Can Amazon AWS win this time?

I have previously written two posts about the cost of using Amazon AWS, one way back in May 2010 and one in August 2015. In both cases the costs involved with running a rack full of servers 24/7 365 was much more expensive than we could do it ourselves hosting equipment in a data center.

A project I’m working on is growing and we have a couple options that we are considering. Our volume increases a lot during USA working hours, specifically Monday – Friday 8am – 1pm. We are considering the following two options:

1) Provision Amazon EC2 servers during peak times, so 5 hours a day and 5 days a week.
2) Purchase a bunch of Intel NUC DC53427HYE computers. These is not server grade hardware, but they do have vPro technology which allows them to be remotely managed.

We have purchased 1 of these little Intel NUC machines for testing, purchased new in the box for $180 – plus shipping so about $200 for the base unit. We need 4gb of RAM and 120gb of disk space.

Configured the NUC is costing about $290 ($200 NUC + $60 SSD + $30 RAM). 10U at our data center with 20 amps of power and 30Mbps bandwidth. We should easily be able to power 30 of these little NUC machines with 20 amps of power. The data center space will cost $275 per month, for 24/7 operation with 30Mbps of bandwidth based on 95th percentile usage.

Lets run some CPU benchmarks on these little guys and see how much Amazon cloud hosting would cost us for the same compute power running only 5×5. It should be a lot cheaper to go the Amazon route… but lets find out.

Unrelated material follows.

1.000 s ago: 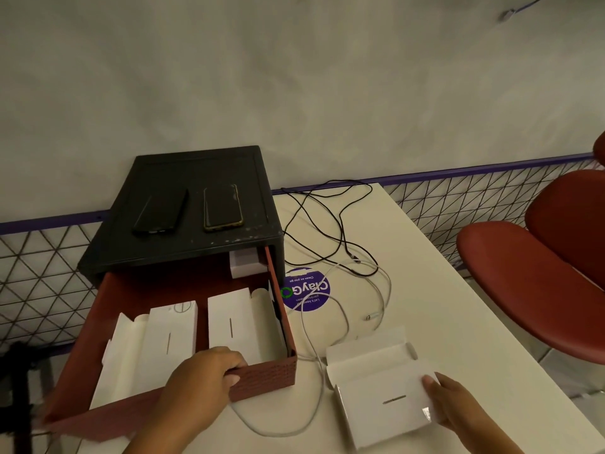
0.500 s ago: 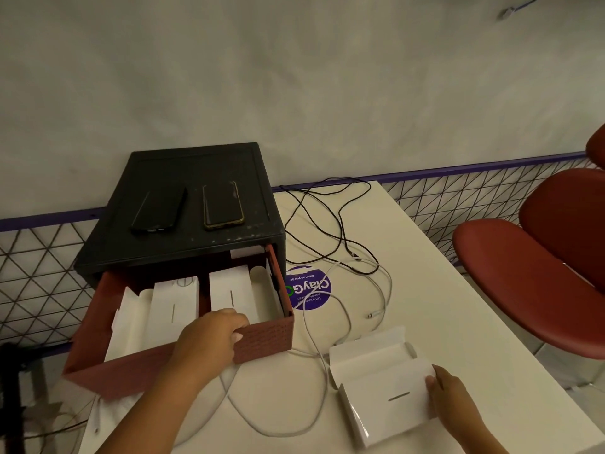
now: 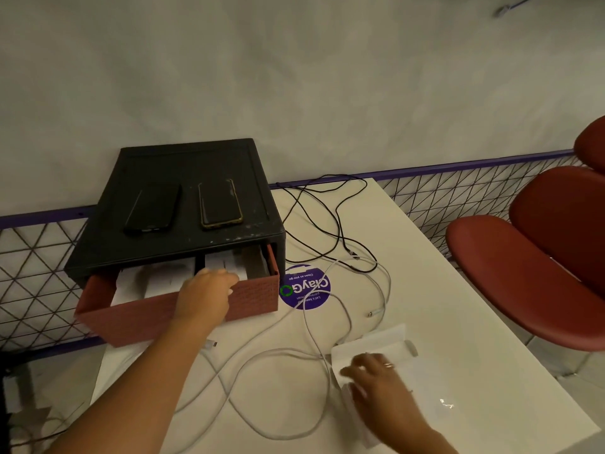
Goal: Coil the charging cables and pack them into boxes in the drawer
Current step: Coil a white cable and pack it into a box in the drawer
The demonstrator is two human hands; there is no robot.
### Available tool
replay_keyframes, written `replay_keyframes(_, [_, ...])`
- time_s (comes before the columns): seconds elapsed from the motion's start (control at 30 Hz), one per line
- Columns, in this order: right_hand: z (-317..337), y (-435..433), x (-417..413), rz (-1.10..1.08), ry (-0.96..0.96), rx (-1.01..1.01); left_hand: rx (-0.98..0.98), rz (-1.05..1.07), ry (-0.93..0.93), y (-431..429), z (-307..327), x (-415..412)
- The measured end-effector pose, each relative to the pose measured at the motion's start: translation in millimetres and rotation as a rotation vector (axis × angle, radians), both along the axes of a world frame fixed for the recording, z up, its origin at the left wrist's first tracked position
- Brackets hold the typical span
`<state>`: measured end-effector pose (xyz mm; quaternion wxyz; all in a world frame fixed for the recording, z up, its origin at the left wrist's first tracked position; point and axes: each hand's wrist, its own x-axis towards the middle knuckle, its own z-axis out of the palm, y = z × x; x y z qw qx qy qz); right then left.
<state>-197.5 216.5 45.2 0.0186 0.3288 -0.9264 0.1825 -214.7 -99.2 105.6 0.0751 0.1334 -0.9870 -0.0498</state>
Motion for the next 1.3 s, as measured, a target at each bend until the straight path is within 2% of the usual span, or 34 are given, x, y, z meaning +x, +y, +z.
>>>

The pricing / servers have not changed much since I ran the benchmarks last year. These benchmark were run in Amazon US West (Oregon) using Performance Test 9.0, which is a different version than last year so the scores are a bit different.

Instance Type:

c4.large – 8 ECU – 2 vCPU – 3.75gb RAM – $0.193 per Hour

Windows Server 2016
CPU Mark: 2,925
Disk Mark: 791 (EBS Storage)

Intel NUC DC53427JUE – Intel i5-3427u – 4gb RAM

Windows 10 Pro
CPU Mark: 3,888
Disk Mark: 3,913 (Samsung 840 EVO 120gb mSATA SSD)

Wow, the benchmark performance for the Amazon instance is quite a bit lower than the basic Intel NUC.

The total CPU score of 30 of these Intel NUC servers would would be 116,640. To get the same computer power out of the c4.large instance at Amazon we would need to boot up 40 instances.

Lets run the costs at Amazon. We would need 40 servers at .193 cents per hour. We need them for 5 hours a day, 20 days a month. So the math looks like this.

40 servers x 0.193 = $7.72 an hour
$7.72 x 5 hours = $38.60 per day
$38.60 x 20 days = $772 per month

In addition we need to take into consideration the load balancer, bandwidth and storage. We are using an estimate of 3,300 GB per month inbound and outbound to get our estimated pricing, this is only a fraction of the total bandwidth we could theoretically move on our 30Mbps line from the data center.

Load Balancer Pricing
$0.025 per hour = 5 hours x 20 days = 100 hours = $2.50 per month
$0.008 per GB = $0.008 x 3,300 = $26.40 per month

Bandwidth Pricing
3,300 gigs outbound bandwidth = $297 per month

Storage
Sorry Amazon, your pricing is so complex I can’t even figure out how much the disks are going to cost to provision 120gigs per machine for the 5 hours x 5 days operation…

So a rough cost is going to be somewhere in the range of $1,100 per month for only 5 hours a day, 5 days a week.

Lets look at a 1 year investment.

Amazon = $13,200 per year

Buying 30 Intel NUC servers and hosting them.

Intel NUC x30 = $8,700
Hosting = $275 x 12 months = $3,300

Total to buy and host 1 year = $12,000 for 1st year

Paying for the hardware up front, running the servers 24/7 still comes out cheaper than going to the cloud with usage of only 5 hours a day and 5 days a week.

Lets lengthen the time to 2 years.

Amazon = $26,400
Own & Host = $15,300

And the 3 year view?

Amazon = $39,600
Own & Host = $18,600

Incredible, I thought going to the cloud would be more cost effective than buying and hosting our own equipment when we only need the extra capacity for a limit amount of time per day.